* **DIRECTIONS FOR THIS TASK**: Go through the listing below and report how many lines contain the word "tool"; write no other words.

* **MATERIAL SUPPLIED**:

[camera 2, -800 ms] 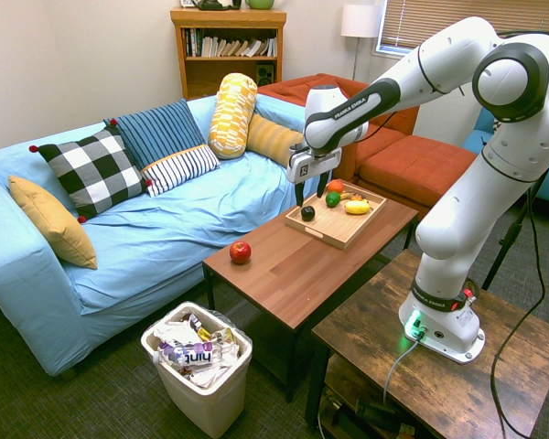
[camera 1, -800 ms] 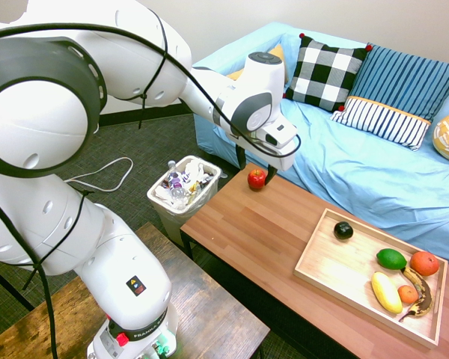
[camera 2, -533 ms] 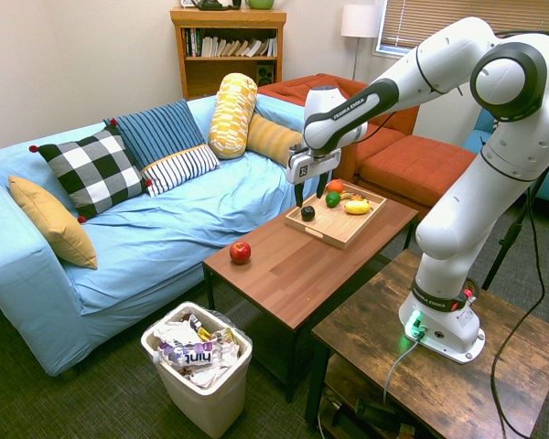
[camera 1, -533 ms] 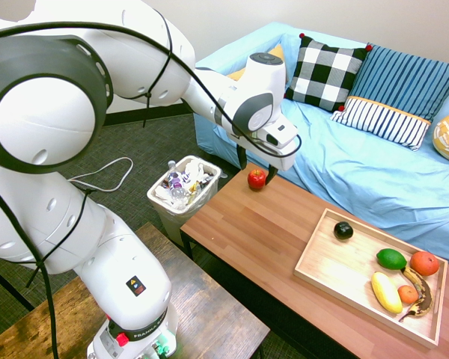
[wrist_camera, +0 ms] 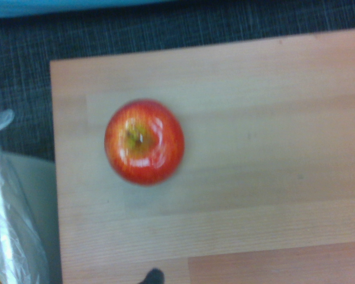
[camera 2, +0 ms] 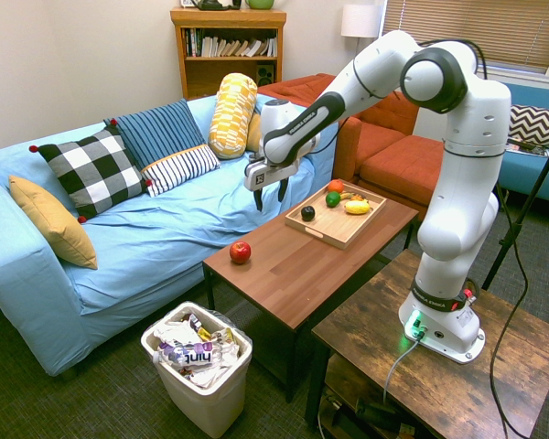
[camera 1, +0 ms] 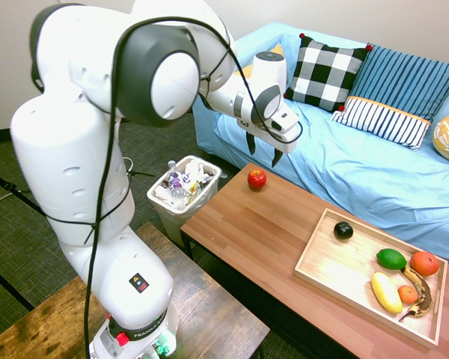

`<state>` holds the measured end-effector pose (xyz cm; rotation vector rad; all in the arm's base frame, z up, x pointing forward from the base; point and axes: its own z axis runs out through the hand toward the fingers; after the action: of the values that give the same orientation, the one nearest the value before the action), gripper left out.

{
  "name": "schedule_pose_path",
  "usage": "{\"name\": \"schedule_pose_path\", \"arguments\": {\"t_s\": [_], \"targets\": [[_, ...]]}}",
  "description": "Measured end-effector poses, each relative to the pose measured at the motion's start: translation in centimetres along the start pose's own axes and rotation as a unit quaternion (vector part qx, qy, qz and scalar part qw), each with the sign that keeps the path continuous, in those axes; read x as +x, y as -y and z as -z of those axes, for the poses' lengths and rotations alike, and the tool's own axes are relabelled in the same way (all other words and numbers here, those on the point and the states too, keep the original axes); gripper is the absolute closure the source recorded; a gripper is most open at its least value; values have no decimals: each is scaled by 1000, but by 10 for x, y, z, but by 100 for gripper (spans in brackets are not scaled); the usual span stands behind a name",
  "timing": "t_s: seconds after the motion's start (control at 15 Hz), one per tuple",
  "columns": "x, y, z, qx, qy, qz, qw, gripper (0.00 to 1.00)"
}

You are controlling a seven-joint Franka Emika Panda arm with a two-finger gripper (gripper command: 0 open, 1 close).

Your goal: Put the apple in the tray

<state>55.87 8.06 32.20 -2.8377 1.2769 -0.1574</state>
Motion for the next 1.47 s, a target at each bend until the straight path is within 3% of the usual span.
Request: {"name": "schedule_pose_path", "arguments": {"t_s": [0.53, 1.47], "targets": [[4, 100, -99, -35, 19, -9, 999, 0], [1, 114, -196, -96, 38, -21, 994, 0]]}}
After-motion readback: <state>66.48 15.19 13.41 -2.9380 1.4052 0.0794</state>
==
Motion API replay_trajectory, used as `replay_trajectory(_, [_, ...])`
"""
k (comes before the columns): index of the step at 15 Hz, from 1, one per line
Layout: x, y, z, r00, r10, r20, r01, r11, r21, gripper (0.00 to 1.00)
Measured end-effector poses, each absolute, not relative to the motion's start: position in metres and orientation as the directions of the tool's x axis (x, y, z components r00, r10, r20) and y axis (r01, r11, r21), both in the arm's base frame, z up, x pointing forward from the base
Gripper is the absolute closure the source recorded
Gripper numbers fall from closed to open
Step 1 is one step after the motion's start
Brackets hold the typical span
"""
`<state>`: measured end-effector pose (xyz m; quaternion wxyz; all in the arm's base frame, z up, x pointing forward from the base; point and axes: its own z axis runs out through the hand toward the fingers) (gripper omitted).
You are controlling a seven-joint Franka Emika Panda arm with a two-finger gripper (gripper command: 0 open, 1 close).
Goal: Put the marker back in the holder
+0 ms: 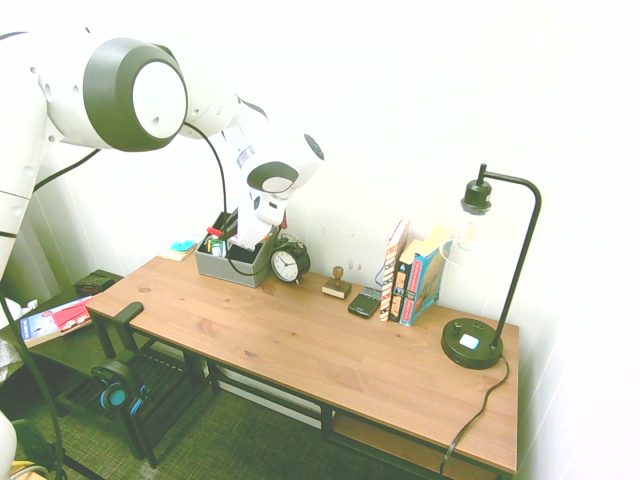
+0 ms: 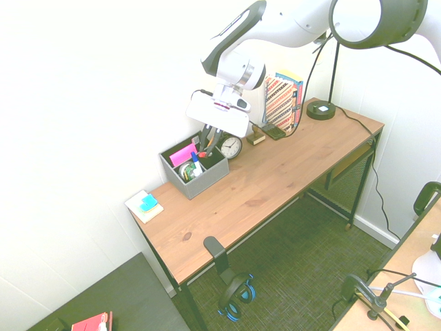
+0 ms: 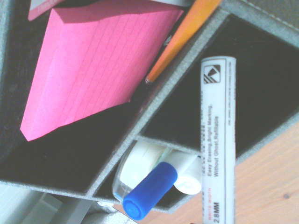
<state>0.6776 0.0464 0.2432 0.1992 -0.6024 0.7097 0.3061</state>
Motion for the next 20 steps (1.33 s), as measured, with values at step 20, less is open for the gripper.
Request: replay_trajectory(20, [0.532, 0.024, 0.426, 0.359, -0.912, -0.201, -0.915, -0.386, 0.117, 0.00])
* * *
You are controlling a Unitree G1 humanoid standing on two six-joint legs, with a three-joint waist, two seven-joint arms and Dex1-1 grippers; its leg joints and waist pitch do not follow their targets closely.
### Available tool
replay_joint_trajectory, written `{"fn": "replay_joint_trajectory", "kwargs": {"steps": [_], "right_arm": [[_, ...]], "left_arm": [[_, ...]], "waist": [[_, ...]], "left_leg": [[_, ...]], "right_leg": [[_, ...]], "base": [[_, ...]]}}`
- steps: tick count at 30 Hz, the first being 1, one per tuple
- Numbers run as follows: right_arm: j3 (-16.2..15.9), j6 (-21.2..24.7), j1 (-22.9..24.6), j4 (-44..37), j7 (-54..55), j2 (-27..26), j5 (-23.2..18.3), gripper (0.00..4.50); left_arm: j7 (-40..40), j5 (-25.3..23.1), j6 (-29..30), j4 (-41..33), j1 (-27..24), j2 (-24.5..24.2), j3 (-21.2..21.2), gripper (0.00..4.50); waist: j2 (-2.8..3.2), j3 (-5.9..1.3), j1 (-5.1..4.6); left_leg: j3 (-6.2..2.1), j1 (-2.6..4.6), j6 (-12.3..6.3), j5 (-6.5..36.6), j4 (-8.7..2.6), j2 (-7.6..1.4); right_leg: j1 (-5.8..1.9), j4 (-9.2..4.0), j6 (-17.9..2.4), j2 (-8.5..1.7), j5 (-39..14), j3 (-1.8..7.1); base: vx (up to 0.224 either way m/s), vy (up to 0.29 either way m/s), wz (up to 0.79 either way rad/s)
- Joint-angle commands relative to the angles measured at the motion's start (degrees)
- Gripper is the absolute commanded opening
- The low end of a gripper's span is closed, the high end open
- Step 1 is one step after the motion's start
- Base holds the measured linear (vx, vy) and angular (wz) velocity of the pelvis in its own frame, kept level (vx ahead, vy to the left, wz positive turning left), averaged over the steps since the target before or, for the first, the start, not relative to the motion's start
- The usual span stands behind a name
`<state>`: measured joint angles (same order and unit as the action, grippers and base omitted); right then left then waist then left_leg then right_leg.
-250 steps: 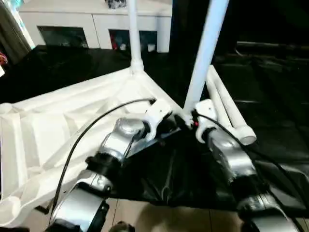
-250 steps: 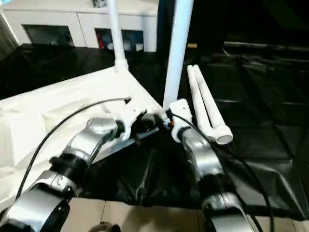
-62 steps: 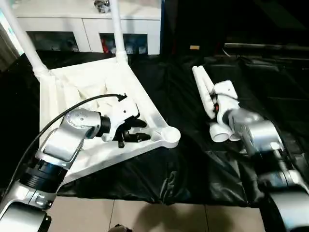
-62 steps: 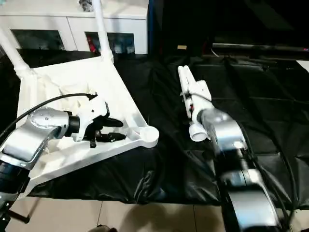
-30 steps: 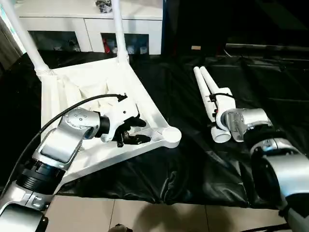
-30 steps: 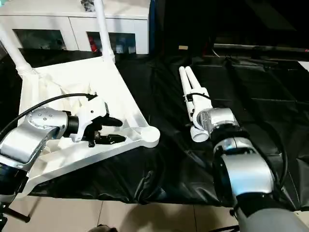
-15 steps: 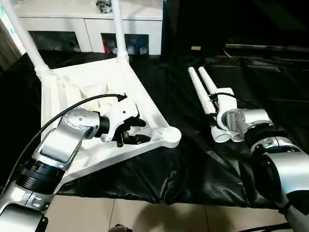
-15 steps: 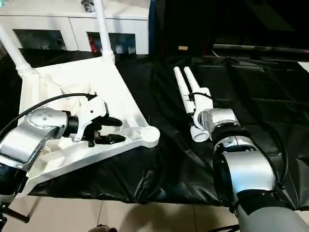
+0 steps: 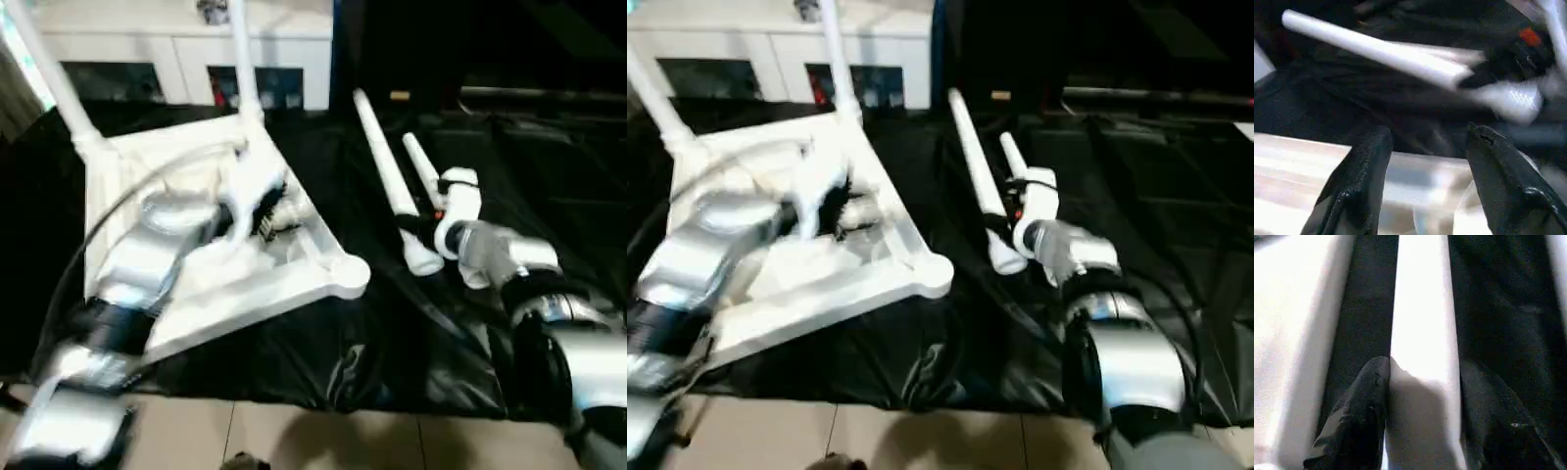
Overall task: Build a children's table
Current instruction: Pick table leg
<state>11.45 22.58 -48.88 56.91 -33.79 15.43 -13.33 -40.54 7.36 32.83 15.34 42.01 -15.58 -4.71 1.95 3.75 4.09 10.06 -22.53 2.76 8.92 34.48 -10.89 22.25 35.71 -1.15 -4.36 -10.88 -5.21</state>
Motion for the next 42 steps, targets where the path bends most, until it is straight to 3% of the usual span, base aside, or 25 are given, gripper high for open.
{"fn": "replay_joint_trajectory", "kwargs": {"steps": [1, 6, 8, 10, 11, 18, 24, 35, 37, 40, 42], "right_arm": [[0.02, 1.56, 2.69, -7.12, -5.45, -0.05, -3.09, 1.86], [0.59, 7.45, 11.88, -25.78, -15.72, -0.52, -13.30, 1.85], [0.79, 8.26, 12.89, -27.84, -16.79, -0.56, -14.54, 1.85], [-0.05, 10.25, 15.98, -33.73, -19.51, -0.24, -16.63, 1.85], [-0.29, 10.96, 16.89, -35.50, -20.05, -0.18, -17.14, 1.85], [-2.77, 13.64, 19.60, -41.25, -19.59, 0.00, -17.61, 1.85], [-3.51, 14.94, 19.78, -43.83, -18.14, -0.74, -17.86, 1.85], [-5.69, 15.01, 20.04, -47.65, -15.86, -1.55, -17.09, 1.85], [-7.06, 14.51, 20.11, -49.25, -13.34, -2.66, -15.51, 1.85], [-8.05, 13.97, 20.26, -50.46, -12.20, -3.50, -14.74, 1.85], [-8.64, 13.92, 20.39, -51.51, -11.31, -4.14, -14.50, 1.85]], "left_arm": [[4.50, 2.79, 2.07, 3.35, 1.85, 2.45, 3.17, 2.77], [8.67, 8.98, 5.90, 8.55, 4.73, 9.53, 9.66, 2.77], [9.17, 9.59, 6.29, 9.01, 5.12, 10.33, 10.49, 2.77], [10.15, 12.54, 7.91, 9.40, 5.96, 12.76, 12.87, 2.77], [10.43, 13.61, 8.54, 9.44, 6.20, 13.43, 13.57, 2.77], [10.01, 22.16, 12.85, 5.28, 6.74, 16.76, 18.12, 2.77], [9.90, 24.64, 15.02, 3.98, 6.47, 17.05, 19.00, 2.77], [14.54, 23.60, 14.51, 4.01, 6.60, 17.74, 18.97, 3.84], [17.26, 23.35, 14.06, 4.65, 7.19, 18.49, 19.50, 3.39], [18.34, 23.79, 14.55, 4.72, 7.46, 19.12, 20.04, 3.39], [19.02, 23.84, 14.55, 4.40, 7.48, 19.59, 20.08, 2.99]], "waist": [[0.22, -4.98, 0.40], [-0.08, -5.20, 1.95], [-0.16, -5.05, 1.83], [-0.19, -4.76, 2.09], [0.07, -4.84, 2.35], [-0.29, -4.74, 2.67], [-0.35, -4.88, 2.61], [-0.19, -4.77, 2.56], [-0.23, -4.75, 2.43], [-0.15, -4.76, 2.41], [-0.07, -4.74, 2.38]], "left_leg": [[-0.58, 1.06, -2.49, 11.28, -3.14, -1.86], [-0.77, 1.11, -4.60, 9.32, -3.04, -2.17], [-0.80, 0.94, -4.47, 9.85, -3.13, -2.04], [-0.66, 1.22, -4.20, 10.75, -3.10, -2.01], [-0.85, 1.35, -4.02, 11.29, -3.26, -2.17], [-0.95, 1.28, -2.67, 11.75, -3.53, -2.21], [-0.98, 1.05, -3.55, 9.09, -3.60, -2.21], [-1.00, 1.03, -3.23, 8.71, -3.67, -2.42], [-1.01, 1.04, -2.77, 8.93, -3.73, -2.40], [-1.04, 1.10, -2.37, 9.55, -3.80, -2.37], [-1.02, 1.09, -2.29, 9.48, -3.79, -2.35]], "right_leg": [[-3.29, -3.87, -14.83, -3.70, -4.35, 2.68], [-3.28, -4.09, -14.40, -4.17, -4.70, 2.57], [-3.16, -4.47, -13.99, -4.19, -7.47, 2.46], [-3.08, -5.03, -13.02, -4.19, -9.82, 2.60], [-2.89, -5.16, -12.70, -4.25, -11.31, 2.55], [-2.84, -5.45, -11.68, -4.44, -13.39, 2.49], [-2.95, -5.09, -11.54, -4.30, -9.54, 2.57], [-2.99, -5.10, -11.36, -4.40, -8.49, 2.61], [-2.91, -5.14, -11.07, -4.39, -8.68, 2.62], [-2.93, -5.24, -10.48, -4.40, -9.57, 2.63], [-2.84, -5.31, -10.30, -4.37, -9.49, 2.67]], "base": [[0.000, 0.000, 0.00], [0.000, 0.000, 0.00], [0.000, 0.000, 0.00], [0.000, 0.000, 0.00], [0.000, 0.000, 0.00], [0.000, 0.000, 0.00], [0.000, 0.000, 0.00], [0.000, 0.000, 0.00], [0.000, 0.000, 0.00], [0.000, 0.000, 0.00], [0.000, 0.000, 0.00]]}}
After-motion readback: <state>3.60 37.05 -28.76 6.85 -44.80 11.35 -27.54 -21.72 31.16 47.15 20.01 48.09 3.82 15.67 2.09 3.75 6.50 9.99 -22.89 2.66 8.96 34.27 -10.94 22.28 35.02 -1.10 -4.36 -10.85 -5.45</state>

* **RESPONSE BELOW**: 3